I would keep a very close eye on her (as much to look for changes as to protect yourself).  



> She has always pushed on me and I have always backed away from the pressure.


She could also be trying to "take you down a peg" in the herd.  While you have a herd queen...you should always be the "herd leader"  Don't back down, you need to be in charge - not the goats.


----------



## cmjust0 (Feb 15, 2011)

Cystic ovaries?


----------



## julieq (Feb 15, 2011)

elevan said:
			
		

> She could also be trying to "take you down a peg" in the herd.  While you have a herd queen...you should always be the "herd leader"  Don't back down, you need to be in charge - not the goats.
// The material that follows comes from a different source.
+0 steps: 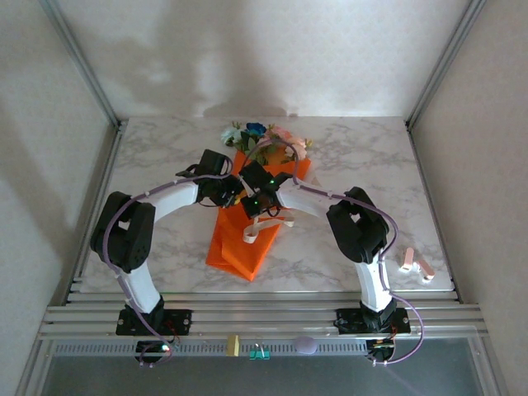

Whether she's sick, injured, whatever, she shouldn't be allowed to even threaten you, let alone actually hit you.  When our ND bucks get rowdy when we're handling them (usually because a doe is in heat) we have a small hand held (battery operated) cattle prod and we use that to 'remind' them who's really in charge (so to speak!)  We've never had a standard size or mini size doe threaten us though...  Hopefully we've got a 'goat whisperer' here on the forum who can sort this out for you.  You need to establish dominance with her quickly before she really hurts you.


----------



## BlackSheepOrganics (Feb 15, 2011)

You might try putting her in a headlock (with some strong help) and check out her eyes.  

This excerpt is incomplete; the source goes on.